##### DATA TO PROCESS #####

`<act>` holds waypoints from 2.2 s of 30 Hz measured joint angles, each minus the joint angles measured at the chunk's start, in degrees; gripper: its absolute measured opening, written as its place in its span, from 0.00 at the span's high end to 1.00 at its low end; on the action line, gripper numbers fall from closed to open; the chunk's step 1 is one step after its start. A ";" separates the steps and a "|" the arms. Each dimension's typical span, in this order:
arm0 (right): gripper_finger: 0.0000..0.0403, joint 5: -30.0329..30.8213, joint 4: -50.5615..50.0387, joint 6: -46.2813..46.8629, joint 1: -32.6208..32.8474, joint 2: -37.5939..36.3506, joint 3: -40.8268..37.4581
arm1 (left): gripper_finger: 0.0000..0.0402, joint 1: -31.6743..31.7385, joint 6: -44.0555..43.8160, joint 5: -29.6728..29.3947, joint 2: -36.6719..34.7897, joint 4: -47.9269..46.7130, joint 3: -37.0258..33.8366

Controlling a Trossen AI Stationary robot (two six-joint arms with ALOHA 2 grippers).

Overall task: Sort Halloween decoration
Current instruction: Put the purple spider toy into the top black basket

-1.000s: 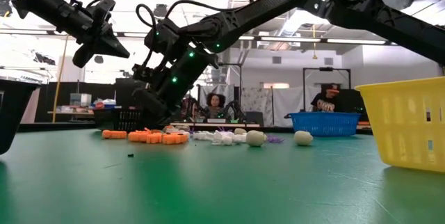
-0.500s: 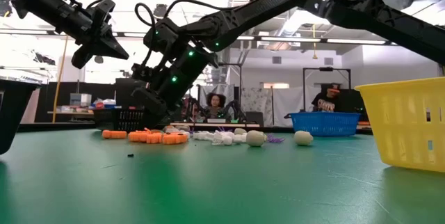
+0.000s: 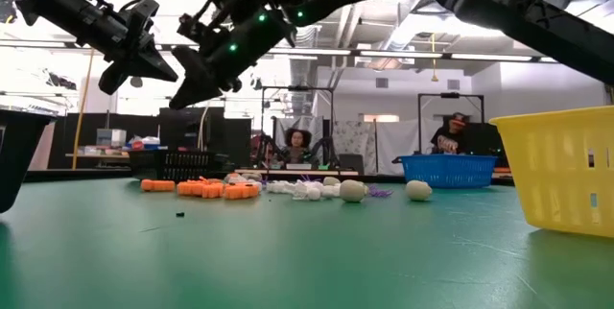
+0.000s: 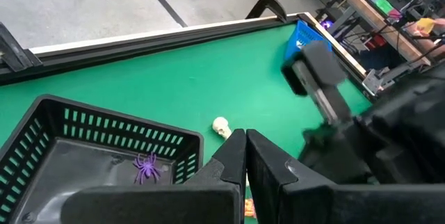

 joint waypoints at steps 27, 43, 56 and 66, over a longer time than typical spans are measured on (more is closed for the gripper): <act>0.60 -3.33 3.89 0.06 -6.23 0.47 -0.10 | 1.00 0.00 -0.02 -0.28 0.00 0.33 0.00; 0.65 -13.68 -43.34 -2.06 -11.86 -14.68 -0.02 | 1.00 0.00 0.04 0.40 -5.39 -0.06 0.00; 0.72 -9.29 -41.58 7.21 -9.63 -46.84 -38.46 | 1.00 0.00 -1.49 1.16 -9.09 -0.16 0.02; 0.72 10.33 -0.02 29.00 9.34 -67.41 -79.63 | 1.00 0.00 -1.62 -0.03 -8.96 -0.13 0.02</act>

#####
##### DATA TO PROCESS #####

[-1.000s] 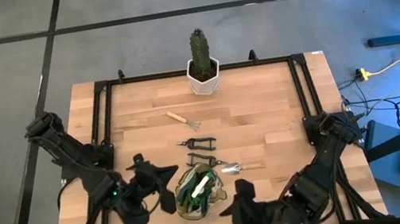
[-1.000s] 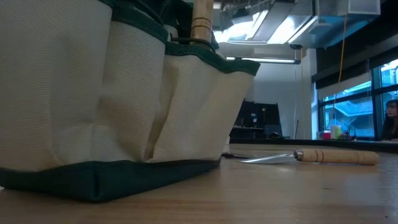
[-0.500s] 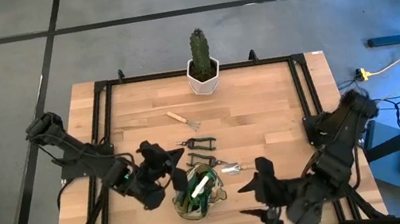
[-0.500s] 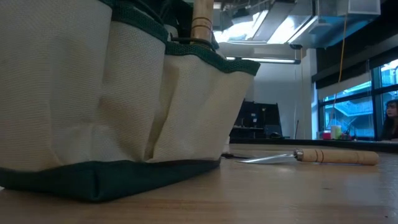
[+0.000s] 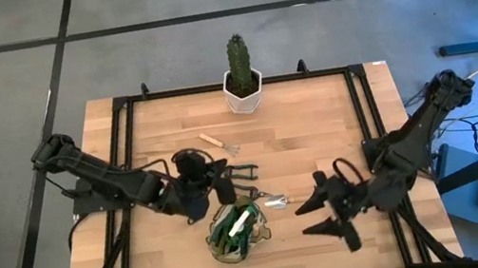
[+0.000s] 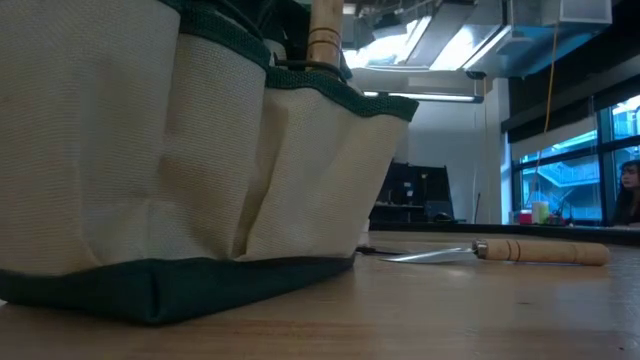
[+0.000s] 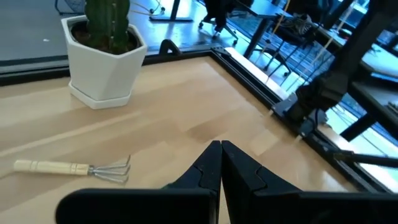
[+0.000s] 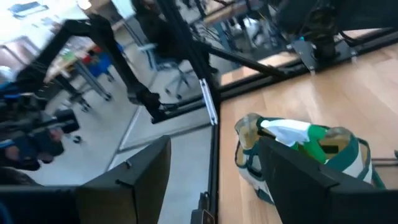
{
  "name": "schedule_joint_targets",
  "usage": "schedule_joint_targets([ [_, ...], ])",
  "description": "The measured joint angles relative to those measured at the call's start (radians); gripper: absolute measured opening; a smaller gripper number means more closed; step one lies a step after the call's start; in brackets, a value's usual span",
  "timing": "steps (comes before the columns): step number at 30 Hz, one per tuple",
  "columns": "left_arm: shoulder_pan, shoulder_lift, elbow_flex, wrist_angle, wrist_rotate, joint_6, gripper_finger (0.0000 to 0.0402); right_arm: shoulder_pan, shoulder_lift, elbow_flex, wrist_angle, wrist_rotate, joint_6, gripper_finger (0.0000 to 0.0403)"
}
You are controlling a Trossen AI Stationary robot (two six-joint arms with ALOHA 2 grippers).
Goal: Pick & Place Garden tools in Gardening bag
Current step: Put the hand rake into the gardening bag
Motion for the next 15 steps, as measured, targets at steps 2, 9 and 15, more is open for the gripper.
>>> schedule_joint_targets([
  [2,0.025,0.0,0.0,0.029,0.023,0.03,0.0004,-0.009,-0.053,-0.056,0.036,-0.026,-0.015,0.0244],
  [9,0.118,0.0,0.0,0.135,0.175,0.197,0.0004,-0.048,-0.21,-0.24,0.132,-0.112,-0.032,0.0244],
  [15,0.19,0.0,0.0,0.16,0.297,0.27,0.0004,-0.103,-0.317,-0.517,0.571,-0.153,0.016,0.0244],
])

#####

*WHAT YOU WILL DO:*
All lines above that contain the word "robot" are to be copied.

*RESULT:*
Controlling a Trossen AI Stationary robot (two six-joint arms with ALOHA 2 grippers).
You are controlling a Trossen AI Stationary robot (two six-joint arms with ALOHA 2 grippers).

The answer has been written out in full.